Bug? scaled_dot_product_attention slower than manual multiplication?

Hi,

I have observed that in my script the usage of scaled_dot_product_attention slows my code down a bit.

Then I have tested if the implementation of scaled_dot_product_attention is actually more efficient in my case, turn out: no. The manual implementation is faster. I this a bug, or should it be expected? I have written something similar yesterday ( Bug? RMSNorm slower than LayerNorm - #3 by JosAr ) for RMSNorm and the newest torch version fixed it; but it does not fix the behaviour I will describe now:

I tested a very easy manual dot product attention, vs the unoptimised code given in torch.nn.functional.scaled_dot_product_attention — PyTorch 2.8 documentation vs the optimised one with the following script:

import torch
import torch.nn.functional as F
import time
import math

device = 'cuda'
batch_size, seq_len, d_model = 32, 512, 768
shape = [12, 6, 80, 60, 32]
shape = [6, 12, 40, 60, 32]
num_heads = 8
d_k = 32 // num_heads

# Generate random data
q = torch.randn(shape, device=device)
k = torch.randn(shape, device=device)
v = torch.randn(shape, device=device)

def manual_attention(q, k, v):
    scores = torch.matmul(q, k.transpose(-2, -1)) / (d_k ** 0.5)
    attn_weights = F.softmax(scores, dim=-1)
    return torch.matmul(attn_weights, v)

# Inefficient implementation equivalent to SDPA:
def manual_scaled_dot_product_attention(query, key, value, attn_mask=None, dropout_p=0.0,
        is_causal=False, scale=None, enable_gqa=False) -> torch.Tensor:
    L, S = query.size(-2), key.size(-2)
    scale_factor = 1 / math.sqrt(query.size(-1)) if scale is None else scale
    attn_bias = torch.zeros(L, S, dtype=query.dtype, device=query.device)
    if is_causal:
        assert attn_mask is None
        temp_mask = torch.ones(L, S, dtype=torch.bool).tril(diagonal=0)
        attn_bias.masked_fill_(temp_mask.logical_not(), float("-inf"))
        attn_bias.to(query.dtype)

    if attn_mask is not None:
        if attn_mask.dtype == torch.bool:
            attn_bias.masked_fill_(attn_mask.logical_not(), float("-inf"))
        else:
            attn_bias = attn_mask + attn_bias

    if enable_gqa:
        key = key.repeat_interleave(query.size(-3)//key.size(-3), -3)
        value = value.repeat_interleave(query.size(-3)//value.size(-3), -3)

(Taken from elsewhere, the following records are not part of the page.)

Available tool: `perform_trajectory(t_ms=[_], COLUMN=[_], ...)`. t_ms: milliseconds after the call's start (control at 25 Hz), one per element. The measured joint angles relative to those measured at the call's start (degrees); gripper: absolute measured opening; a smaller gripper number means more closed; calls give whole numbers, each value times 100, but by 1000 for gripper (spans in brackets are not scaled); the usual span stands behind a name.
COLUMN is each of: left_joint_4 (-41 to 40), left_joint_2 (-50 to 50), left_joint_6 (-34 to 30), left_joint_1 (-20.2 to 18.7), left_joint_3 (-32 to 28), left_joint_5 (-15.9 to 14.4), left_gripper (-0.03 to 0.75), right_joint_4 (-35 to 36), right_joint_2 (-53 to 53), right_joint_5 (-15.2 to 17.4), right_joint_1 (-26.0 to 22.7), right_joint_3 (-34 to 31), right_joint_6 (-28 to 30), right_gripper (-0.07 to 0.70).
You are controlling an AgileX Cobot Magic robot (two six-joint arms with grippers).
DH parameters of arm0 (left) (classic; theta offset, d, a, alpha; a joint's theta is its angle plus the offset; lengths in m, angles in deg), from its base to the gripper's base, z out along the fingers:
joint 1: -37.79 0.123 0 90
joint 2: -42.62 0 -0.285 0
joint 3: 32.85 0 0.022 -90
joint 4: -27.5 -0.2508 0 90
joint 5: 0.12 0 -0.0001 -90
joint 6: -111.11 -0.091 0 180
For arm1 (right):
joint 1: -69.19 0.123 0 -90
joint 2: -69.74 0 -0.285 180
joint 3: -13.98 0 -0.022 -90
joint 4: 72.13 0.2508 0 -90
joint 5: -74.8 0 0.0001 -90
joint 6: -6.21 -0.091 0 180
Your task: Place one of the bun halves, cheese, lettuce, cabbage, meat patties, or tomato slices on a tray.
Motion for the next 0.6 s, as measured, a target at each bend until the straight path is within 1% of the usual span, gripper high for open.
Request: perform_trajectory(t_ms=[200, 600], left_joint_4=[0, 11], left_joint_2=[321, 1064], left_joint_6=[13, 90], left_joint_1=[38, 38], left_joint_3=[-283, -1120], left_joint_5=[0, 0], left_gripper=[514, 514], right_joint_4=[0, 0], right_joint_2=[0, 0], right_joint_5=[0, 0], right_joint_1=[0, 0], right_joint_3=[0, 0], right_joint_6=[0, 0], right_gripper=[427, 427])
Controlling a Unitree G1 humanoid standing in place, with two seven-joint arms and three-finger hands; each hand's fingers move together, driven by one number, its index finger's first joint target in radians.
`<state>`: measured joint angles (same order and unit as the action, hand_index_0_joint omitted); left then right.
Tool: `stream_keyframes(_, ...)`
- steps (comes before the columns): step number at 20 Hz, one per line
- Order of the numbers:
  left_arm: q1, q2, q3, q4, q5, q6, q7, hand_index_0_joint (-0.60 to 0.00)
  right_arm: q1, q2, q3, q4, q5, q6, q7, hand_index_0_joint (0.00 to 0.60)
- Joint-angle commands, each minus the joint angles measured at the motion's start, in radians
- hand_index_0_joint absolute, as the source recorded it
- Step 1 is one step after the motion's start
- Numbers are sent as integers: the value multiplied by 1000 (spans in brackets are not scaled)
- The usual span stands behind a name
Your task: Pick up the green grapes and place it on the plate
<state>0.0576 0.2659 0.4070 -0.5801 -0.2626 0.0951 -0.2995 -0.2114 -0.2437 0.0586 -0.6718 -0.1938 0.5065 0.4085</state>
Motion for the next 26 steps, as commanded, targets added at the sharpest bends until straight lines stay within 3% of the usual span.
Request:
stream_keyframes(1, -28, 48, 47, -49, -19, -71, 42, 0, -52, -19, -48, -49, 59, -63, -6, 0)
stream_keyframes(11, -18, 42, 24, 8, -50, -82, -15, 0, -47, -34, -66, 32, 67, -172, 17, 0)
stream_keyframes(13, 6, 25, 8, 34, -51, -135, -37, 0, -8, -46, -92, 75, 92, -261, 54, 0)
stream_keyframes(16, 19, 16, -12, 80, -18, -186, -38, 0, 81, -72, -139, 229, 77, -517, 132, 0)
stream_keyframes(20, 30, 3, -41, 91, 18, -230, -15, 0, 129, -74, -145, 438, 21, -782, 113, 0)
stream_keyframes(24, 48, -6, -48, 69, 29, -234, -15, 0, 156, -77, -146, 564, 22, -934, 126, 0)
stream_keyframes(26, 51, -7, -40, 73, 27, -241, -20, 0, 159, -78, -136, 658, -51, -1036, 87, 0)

    attn_weight = query @ key.transpose(-2, -1) * scale_factor
    attn_weight += attn_bias
    attn_weight = torch.softmax(attn_weight, dim=-1)
    attn_weight = torch.dropout(attn_weight, dropout_p, train=True)
    return attn_weight @ value

def benchmark(func, *args, num_runs=500, warmup=10):
    # Warmup
    for _ in range(warmup):
        _ = func(*args)

    torch.cuda.synchronize()

    start = time.time()
    for _ in range(num_runs):
        _ = func(*args)

    torch.cuda.synchronize()

    return (time.time() - start) / num_runs

# Benchmark both approaches
manual_time = benchmark(manual_attention, q, k, v)
builtin_time = benchmark(F.scaled_dot_product_attention, q, k, v)
inefficient_time = benchmark(manual_scaled_dot_product_attention, q, k, v)


print(torch.__version__)
print(f"Manual implementation: {manual_time*1000:.2f} ms")
print(f"Built-in SDPA: {builtin_time*1000:.2f} ms")
print(f"inefficient time: {inefficient_time*1000:.2f} ms")

And have received the following results on an A100, using torch 2.9.0.dev20250813+cu129

shape Manual Inefficient SDPA
[6, 12, 40, 60, 32] 0.51 ms 0.53 ms 0.65 ms
[12, 6, 80, 60, 32] 0.93 ms 1.03 ms 1.26 ms

Shouldn’t the efficient SDPA be faster; at least compared to the “inefficient” implementation?

Furthermore Id like to make a feature request (if that’s possible?): Is it possible to make the already implemented attn_bias an optional argument of SDPA? Papers like the SWIN transformer (https://arxiv.org/pdf/2103.14030) give a positional Bias (equation (4)). It would be great to have an efficient implementation of that as well!

Thanks a lot already! :slight_smile:

Edit: If its due to the shapes of key, query, value tensors; there are also efficient implementations for that (I’ve seen GitHub - zzd1992/FlashWindowAttention: Speedup the attention computation of Swin Transformer ) - will those be integrated in the future? Still I thought SDPA should be on-par with the “inefficient implementation”.